Requirement: Using the data below, work out how many of its lines contain "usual", and give that number with nothing added.

++++

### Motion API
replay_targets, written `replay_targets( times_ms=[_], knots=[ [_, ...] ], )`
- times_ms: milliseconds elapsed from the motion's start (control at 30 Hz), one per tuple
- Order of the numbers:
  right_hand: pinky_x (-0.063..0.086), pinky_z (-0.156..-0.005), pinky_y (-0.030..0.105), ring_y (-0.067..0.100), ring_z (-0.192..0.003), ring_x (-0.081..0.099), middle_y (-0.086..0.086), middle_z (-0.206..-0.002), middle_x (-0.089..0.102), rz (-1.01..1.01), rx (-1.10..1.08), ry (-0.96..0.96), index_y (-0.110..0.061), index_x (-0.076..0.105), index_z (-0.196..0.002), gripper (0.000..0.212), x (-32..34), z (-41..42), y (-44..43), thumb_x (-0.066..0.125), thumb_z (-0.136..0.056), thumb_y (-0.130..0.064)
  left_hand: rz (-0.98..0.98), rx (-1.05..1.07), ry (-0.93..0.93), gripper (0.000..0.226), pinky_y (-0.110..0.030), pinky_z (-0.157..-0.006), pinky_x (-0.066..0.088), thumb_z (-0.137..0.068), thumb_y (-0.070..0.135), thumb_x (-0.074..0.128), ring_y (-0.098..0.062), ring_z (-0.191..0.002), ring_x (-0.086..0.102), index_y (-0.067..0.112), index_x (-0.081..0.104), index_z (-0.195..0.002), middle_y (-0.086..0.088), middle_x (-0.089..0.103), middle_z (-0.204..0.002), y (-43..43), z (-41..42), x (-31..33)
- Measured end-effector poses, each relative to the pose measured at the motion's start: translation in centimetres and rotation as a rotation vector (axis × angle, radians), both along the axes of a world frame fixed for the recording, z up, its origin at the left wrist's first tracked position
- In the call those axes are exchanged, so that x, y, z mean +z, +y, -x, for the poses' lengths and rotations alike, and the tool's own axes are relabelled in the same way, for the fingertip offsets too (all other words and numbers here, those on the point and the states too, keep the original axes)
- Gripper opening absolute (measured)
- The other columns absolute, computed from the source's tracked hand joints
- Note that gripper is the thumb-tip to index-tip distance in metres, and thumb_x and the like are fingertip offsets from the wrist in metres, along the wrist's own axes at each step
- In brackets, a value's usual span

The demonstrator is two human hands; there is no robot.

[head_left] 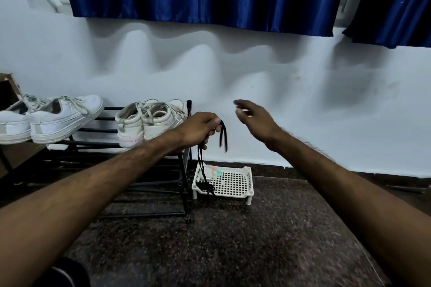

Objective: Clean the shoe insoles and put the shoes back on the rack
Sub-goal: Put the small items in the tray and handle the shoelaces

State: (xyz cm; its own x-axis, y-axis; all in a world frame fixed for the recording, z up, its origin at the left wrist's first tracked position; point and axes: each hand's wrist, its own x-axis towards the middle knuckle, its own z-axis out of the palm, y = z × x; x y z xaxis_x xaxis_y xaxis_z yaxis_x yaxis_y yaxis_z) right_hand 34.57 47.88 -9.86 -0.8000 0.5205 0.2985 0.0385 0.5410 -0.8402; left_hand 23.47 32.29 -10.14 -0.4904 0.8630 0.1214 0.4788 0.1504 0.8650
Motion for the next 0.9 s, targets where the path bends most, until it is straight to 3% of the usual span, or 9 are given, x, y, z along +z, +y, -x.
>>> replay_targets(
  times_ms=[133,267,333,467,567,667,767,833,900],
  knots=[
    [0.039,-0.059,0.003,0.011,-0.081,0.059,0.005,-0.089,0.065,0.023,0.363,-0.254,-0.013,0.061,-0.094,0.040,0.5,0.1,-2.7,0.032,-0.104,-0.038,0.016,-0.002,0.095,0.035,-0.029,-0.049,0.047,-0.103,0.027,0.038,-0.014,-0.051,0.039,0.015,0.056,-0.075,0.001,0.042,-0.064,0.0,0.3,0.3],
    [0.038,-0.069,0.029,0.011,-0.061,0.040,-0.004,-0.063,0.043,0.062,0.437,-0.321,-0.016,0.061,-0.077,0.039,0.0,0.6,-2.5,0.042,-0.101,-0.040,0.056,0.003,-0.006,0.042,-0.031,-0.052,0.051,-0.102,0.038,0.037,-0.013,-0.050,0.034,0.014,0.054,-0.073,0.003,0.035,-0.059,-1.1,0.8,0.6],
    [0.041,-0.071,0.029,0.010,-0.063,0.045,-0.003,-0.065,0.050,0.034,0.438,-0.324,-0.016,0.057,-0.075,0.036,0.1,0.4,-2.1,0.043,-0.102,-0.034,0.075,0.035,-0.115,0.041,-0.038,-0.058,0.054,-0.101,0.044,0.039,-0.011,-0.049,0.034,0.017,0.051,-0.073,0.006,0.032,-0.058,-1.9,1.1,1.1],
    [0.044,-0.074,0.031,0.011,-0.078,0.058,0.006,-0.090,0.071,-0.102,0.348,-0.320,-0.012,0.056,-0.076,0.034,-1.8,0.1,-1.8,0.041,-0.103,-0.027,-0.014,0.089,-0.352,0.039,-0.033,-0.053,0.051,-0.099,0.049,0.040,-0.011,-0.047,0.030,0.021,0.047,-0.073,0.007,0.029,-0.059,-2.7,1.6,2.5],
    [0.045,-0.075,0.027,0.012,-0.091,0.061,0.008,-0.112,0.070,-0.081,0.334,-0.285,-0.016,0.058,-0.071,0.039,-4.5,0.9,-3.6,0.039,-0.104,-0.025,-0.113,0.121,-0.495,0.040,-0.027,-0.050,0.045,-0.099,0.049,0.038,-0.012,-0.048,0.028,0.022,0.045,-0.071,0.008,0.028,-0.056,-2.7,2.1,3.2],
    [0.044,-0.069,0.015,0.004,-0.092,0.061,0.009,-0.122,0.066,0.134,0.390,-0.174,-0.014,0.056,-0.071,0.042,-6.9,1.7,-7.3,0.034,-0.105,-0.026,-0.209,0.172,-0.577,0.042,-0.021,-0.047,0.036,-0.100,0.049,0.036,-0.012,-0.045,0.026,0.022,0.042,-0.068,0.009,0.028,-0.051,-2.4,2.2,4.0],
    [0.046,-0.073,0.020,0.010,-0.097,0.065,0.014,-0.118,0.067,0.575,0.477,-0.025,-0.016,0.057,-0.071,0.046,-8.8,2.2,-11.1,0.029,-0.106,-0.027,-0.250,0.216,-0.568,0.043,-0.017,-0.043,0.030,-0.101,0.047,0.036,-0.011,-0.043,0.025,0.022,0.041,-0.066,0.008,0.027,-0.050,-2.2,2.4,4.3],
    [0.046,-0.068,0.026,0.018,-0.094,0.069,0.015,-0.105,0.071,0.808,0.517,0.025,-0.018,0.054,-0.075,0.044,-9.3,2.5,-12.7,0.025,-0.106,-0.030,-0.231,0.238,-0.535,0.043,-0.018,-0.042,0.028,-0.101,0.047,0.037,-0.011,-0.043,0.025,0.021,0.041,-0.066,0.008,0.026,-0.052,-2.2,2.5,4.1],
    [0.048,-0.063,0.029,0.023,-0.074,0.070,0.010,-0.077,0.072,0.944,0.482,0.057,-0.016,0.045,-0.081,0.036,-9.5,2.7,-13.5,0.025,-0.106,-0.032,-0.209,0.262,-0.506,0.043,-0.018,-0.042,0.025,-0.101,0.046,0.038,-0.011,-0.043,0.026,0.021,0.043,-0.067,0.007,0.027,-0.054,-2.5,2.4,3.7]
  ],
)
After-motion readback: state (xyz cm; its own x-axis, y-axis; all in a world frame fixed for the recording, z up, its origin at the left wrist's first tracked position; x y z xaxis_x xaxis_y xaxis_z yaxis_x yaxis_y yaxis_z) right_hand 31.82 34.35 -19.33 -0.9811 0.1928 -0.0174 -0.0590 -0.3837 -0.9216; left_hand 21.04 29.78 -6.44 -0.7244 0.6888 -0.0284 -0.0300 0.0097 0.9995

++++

Completed task: 2